Tabii çoğu zaman sorulmaz birilerine, neden omurgam yamuk, şakaklarımda çiçekler değil, dikenli otlar bitiyor diye. Rüstem hayal ürünü, rahatça konuşursun gece yarısı, açık etmez seni. Kaldırımda sızarsın, o kaldırmaz. Gece uyuyamazsın, sigarana eşlik etmez. Uyursun, rüyana girmez. Bir varlığı ya da yokluğu bulunmaz, bilirsin. Kendini ne kadar bilmiyorsan, Rüstem'i o kadar bilirsin. Senin tam zıttın.
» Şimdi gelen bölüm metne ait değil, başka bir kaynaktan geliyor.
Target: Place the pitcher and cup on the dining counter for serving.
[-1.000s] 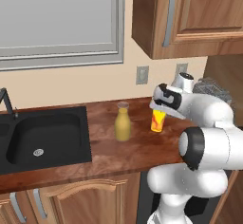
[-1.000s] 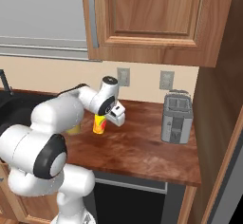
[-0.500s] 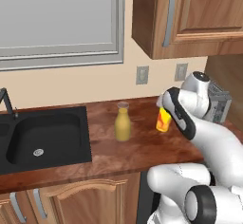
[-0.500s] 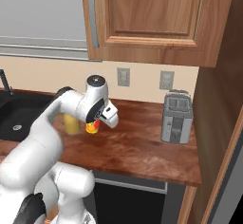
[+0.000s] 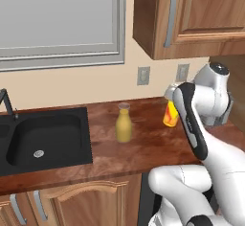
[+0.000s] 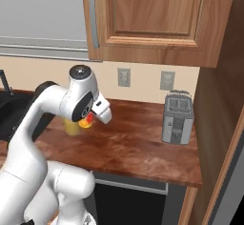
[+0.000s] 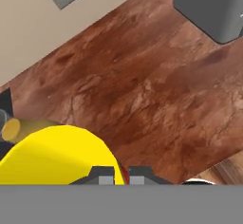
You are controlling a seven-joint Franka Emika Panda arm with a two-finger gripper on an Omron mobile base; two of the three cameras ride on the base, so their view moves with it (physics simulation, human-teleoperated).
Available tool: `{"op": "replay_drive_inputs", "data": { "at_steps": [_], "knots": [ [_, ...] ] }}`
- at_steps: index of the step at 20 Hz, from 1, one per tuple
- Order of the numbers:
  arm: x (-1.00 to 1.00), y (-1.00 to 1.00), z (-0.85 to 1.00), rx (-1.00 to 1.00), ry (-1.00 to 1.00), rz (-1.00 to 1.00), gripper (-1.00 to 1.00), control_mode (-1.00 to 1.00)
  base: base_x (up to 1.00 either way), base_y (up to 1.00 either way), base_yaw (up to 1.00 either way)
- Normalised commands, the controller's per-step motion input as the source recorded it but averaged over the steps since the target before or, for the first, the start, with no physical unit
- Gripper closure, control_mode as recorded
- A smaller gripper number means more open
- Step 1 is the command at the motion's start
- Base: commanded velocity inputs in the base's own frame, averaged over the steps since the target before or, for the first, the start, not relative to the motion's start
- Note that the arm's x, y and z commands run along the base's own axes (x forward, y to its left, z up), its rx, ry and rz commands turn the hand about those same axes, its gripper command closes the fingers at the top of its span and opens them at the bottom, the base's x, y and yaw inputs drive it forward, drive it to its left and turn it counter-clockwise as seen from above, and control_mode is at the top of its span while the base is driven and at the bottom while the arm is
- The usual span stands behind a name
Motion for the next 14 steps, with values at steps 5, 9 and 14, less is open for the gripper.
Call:
{"op": "replay_drive_inputs", "data": {
  "at_steps": [5,9,14],
  "knots": [
    [-0.38,0.0,0.64,0.0,-0.15,0.0,1.0,-1.0,0.0,0.0,0.0],
    [-0.3,0.0,0.1,-0.04,-0.08,0.13,1.0,1.0,-0.12,0.0,0.1],
    [0.0,0.0,0.0,0.0,0.0,0.0,1.0,1.0,-0.55,0.02,0.66]
  ]
}}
Rüstem o kadar önemli değil, önemli olan bu ağırlık.
47 yaşında bir adam varmış, karısından ayrılmış, çocukları tarafından lanetlenmiş. Omurgam yamuk diye doktora gitmiş; ilk doktora gider çünkü omurgası yamuklar, doktor kambur başlangıcı der ama bilirler onlar, kamburluktan değil yalnızlıktan yamulur omurga kemiği. Velhasıl, sonrasında bir de kafatasının ağırlığı üzerine doktora gitmiş, bu sefer boyun fıtığı teşhisi konulmuş adama, bilinçsizce. Yıllarca okusa da bazı doktorlar, orta yaşlı filozofları anlayacak bilgi birikimine sahip olamazlar. Doktorlardan umudu kesen adam, dört duvarı arasında matkabı eline almış, şakaklarına namlunun ucu misali yaslamış ve yalnızlıktan çatlayan duvarlara sıçramış koyu kırmızı kanlar ile düşünceler, matkap çalıştığında. Şimdi ne yalnızlık, ne kamburluk, ne de ağır kafatası mevcut. 47 yıllık hayatı boyunca kayıp eşya dolaplarında aradığı benliği, yalnızlıktan çatlayan duvarların üzerinde, silik bir iz. Birkaç saat sonra koyu, canlı kızıl kahverengi hâlini alacak. Ve, adam tıpta yeri olmayan bilimsel bir deneye imza atmış olacak. Bir masal tadında oldu bu yazı lakin siz yine de çocuklarınıza anlatmayın. Bu masal, hangi yaşta olursa olsun kendini 47 gibi hisseden, omurgası yamuk adamlar için.